Aunque no se puede obviar el hecho de que, en los 40 años que llevo veraneando allí, las cosas han cambiado mucho. Ya no son mis ojos los mismos, ni mi corazón. Siento con nitidez las emociones y la ilusión que entonces tenía, pero soy consciente de que mis circunstancias y mi edad son otras. Difícil es, sino imposible, encontrarse del mismo modo en todas las épocas de nuestra vida. Una semana fue poco para dejarse invadir por el ambiente que en Benidorm se respira y conseguir desconectar de las costumbres y las preocupaciones de siempre, pero lo suficiente como para evocar, como suelo hacer sin que pueda evitarlo, todos los recuerdos del tiempo que he pasado allí. Para todos los que pasen sus vacaciones en el mismo sitio desde hace décadas, ese lugar se habrá convertido en una 2ª casa, una especie de refugio, y formará parte de su alma con un vínculo sentimental imposible de romper.
Tal es así que me descubrí fantaseando con la posibilidad de comprar un apartamento, yo que no tengo nada, ni siquiera la casa en la que vivo. Pero mis preferencias son modestas: no necesito los lujos de los que he disfrutado en los 2 últimos apartamentos por los que he pasado, tan sólo la sencillez y la paz de unos que ocupamos durante mucho tiempo, cerca de los actuales. Quizá fuera porque su disposición es ideal, o quizá porque coincidió con etapas muy buenas de nuestra vida, el caso es que siento que es el único lugar en el que podría sentirme realmente a gusto y que no me importaría poseer.
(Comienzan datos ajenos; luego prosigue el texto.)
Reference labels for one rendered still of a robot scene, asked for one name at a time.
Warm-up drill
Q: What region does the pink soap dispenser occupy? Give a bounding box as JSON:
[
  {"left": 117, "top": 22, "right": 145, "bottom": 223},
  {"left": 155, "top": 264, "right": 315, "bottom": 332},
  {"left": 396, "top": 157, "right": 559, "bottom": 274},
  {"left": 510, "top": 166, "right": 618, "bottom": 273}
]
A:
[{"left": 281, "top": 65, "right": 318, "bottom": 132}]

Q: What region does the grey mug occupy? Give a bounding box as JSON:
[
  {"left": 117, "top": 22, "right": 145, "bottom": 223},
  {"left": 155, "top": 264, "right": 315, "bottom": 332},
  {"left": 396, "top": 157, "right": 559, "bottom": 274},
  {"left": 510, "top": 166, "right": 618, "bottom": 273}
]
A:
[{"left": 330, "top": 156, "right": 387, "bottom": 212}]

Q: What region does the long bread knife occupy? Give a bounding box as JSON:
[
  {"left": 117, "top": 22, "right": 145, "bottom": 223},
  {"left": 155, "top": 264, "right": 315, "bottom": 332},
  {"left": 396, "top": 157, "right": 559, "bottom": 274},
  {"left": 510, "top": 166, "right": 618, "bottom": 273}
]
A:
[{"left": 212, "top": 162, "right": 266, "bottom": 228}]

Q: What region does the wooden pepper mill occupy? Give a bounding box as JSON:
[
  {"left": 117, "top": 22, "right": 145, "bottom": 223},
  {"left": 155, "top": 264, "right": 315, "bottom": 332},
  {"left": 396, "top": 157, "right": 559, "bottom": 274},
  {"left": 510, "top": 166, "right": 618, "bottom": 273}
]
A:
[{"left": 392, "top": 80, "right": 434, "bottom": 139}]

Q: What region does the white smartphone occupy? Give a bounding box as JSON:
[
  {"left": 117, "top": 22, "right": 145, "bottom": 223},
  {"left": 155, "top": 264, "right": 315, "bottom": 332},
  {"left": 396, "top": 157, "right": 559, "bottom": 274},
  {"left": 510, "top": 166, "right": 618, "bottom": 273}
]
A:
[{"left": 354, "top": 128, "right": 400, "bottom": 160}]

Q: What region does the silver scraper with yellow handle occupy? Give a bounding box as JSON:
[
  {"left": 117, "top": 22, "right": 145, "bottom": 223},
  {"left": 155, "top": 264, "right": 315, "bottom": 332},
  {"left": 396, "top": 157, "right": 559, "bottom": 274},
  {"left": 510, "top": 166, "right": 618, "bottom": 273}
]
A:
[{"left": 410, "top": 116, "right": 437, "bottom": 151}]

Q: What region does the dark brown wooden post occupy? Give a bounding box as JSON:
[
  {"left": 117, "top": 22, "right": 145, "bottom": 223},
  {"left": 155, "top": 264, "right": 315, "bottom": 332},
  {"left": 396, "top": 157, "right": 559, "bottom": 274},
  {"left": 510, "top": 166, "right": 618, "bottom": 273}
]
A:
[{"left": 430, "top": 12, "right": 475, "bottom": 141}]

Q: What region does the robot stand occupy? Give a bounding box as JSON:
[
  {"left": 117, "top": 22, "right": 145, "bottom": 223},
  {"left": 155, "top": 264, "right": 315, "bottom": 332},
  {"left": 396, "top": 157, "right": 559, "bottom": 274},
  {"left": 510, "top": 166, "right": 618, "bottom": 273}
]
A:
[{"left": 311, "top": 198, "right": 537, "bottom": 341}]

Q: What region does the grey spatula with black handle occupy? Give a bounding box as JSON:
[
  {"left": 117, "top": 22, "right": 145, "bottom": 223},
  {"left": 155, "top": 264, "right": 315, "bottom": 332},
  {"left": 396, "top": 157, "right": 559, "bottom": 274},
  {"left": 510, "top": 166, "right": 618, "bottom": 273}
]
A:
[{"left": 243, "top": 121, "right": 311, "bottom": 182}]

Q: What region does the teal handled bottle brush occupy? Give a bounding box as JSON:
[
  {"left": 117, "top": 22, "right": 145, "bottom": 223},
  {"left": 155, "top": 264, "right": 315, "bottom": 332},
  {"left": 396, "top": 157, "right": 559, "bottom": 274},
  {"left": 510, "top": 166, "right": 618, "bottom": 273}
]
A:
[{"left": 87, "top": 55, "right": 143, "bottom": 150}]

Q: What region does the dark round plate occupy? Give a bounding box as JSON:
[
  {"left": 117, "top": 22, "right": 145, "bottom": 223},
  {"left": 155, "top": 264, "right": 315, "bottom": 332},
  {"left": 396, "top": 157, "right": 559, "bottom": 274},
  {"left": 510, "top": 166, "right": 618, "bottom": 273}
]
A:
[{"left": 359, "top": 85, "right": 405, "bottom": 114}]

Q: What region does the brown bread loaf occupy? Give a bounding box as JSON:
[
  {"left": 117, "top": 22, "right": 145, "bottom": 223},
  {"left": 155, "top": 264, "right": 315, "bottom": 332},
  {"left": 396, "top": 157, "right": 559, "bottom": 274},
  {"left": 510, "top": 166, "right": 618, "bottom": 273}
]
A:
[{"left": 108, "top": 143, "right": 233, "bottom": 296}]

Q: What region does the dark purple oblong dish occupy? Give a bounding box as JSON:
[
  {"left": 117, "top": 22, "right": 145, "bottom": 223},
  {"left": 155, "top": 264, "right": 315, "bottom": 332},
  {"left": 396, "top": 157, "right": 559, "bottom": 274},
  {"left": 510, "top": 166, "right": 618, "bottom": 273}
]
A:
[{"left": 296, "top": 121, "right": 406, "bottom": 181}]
Las fotos del único que he visto que se vende  en ese edificio están en internet, y me gusta mirarlas de vez en cuando para seguir fantaseando. No tiene la apariencia de aquellos que ocupamos en su momento, porque está decorado de otra manera y reformado, pero su distribución es la misma: una habitación con dos camas, el baño, el pequeño salón con un receptáculo en un lado que es la cocina, y la terraza. Calculo lo que me puede costar al mes teniendo en cuenta el precio. Todo allí es caro. Una hipoteca es una cruz que hay que llevar sobre los hombros el resto de tu vida. En fin, ya se verá.
 
Permanece en mi retina el azul oscuro del mar que se veía desde la terraza del altísimo piso que ocupamos este año, y el verde claro, transparente, del agua cerca de la orilla. A esa altura, las gaviotas planeaban, suspendido su vuelo en el aire por un instante, mientras oteaban el horizonte. Son fascinantes las capacidades de algunos animales, y que sólo los humanos hemos podido emular artificialmente. Quién pudiera contemplar el mundo desde esa posición, con esa armonía y esa seguridad. Cuánta belleza.